# I'm really (literally) tired of feeling like this. I want my life back.



## Lauruffian (Jul 31, 2013)

Really, that's it. I keep getting worse while I patiently run the gauntlet of specialists, referrals, tests, results. My Hashimoto's does not appear controlled, but I need to wait until next week to see the endocrinologist as she called in sick. Then I wait for the inevitable blood test results and inevitable follow up. In the meantime, I have an impending follow up with my rheumatologist (not for three more weeks, ugh) where she'll likely diagnosis me with fibromyalgia since my bloodwork didn't seem to indicate anything else, except maybe something with my kidneys; I put in a call with my GP for that one.

The rheumatologist tested me for lupus, Sjogrens, that whole thing, and all the markers were in the normal range. The only thing abnormal were all of these, which tested high:

TPOab (dunno why she rechecked that as I've already got the Hashi's diagnosis), up to 505 now when it was a 409 in September; normal range 0-34
Rheumatoid Factor at 25.something, staying close to the 26 it was when tested previously; normal 0-13 (rheumatologist wasn't sure why that is but doesn't think it's RA)
BUN/Creatinine ratio at 30 (normal was up to 23)
Vitamin B12 at 967 (normal is like 200-940)

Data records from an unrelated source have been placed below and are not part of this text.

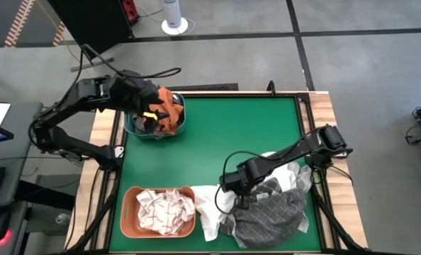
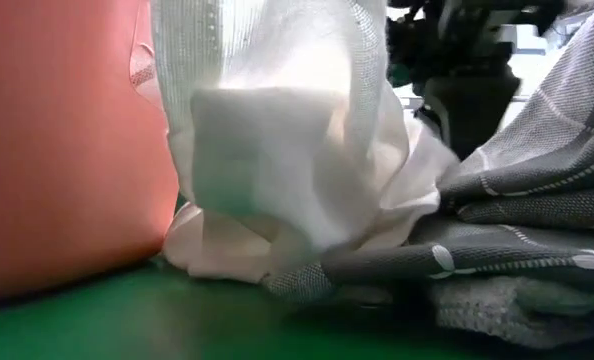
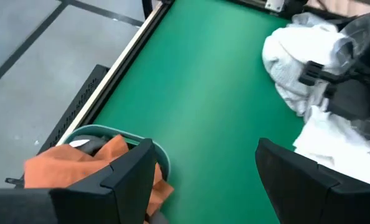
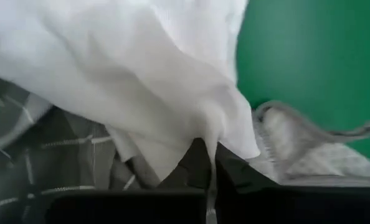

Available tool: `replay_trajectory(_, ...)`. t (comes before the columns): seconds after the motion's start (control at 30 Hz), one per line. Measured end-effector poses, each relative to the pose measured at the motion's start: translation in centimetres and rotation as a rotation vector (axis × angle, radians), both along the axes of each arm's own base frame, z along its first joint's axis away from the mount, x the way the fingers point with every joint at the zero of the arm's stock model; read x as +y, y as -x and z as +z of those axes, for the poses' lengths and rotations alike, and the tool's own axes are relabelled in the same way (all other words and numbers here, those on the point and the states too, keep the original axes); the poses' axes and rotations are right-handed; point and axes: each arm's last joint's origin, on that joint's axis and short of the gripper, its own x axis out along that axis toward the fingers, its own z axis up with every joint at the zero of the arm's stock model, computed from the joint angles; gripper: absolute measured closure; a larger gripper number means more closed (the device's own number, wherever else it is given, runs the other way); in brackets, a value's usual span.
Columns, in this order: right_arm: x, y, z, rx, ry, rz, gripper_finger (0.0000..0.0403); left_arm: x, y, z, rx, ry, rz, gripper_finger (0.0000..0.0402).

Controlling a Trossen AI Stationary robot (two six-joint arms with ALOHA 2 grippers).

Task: Sort microfiber towel by color & place in baskets
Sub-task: Put the left white microfiber towel into the orange bin

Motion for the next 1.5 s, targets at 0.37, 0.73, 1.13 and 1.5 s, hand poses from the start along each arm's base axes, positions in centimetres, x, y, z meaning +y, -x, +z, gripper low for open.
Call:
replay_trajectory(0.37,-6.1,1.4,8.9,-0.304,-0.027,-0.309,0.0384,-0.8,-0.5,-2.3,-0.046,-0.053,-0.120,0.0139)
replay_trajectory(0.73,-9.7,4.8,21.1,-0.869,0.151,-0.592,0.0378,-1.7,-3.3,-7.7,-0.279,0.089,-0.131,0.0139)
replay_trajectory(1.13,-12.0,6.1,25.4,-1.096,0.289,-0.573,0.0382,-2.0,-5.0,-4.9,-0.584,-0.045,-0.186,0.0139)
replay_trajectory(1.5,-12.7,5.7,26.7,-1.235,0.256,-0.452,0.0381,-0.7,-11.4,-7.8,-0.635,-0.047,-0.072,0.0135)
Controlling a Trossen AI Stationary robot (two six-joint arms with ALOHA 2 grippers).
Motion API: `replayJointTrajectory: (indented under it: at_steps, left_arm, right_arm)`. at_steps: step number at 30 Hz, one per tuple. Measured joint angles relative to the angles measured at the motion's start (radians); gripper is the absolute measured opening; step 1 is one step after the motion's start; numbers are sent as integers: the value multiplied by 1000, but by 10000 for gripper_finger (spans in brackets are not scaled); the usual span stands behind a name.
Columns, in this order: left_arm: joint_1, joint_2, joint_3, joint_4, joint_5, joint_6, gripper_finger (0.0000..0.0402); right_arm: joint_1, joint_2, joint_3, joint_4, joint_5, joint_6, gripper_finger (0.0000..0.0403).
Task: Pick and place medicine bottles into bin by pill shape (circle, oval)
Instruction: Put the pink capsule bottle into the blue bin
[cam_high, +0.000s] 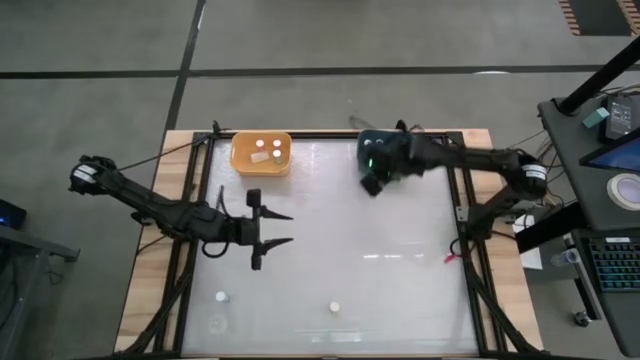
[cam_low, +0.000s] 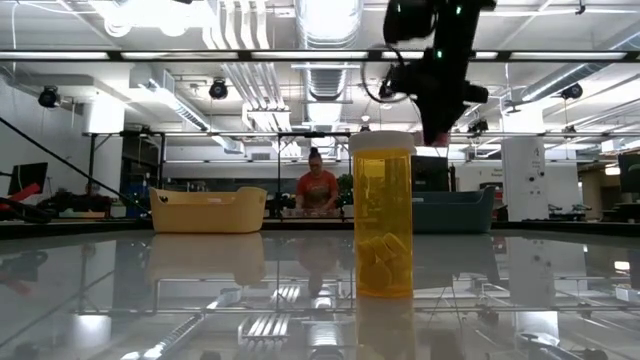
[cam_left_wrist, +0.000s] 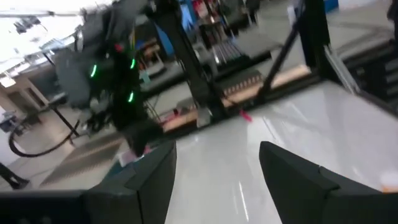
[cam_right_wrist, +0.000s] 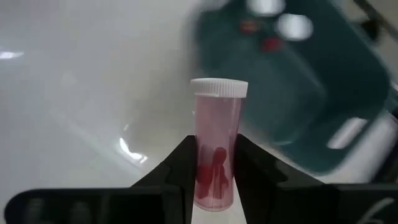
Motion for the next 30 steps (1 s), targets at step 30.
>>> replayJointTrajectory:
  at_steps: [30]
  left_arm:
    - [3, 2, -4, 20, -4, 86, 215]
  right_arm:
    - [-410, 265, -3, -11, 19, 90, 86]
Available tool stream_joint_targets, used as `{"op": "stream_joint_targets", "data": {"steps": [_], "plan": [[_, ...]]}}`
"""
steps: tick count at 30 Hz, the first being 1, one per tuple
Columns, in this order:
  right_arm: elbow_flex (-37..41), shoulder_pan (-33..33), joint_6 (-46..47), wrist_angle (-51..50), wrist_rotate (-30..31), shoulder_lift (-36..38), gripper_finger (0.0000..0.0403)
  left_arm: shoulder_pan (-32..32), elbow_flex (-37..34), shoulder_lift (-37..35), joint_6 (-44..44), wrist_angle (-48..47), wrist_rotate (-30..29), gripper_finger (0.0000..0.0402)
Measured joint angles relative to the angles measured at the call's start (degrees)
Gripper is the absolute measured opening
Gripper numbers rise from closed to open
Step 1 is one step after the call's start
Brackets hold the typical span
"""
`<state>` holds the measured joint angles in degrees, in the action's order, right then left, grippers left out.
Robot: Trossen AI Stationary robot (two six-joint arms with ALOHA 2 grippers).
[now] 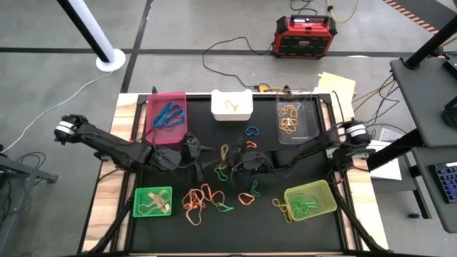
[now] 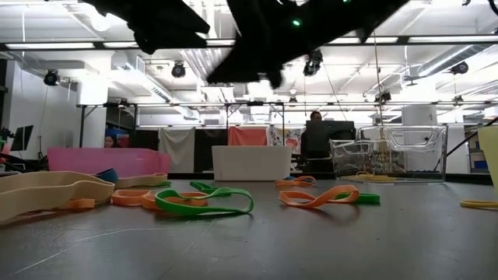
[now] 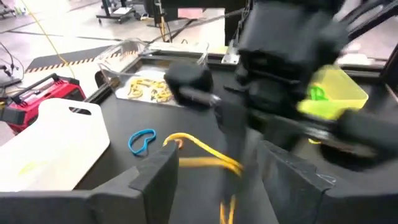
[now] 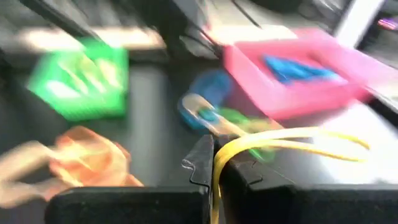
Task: Sort rubber bands into baskets
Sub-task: Put the yellow rubber band into the transparent bin, then put the light yellow rubber band into the green bin
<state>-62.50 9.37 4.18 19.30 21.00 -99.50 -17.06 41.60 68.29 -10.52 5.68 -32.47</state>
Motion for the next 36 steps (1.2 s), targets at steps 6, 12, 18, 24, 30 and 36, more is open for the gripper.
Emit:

I no longer can work at my job as a middle school teacher. On the days I don't have horrible body aches and/or headaches, I'm so drunk-fatigued taking a shower exhausts me. I'm the push-through-it type who loves what she does, but I just could NOT anymore. And it's all getting worse--more severe, more frequent. 

Sorry for the vent and emotional dumping, but I figured this was the right place. Thanks for listening.


----------



## Octavia (Aug 1, 2011)

I'm sorry you're feeling like crap. 

I suspect there's more here than meets the eye. That B12 result is odd...I'm no expert in lab results, but most thyroid patients I know have LOW B12, not high. Just seems rather curious.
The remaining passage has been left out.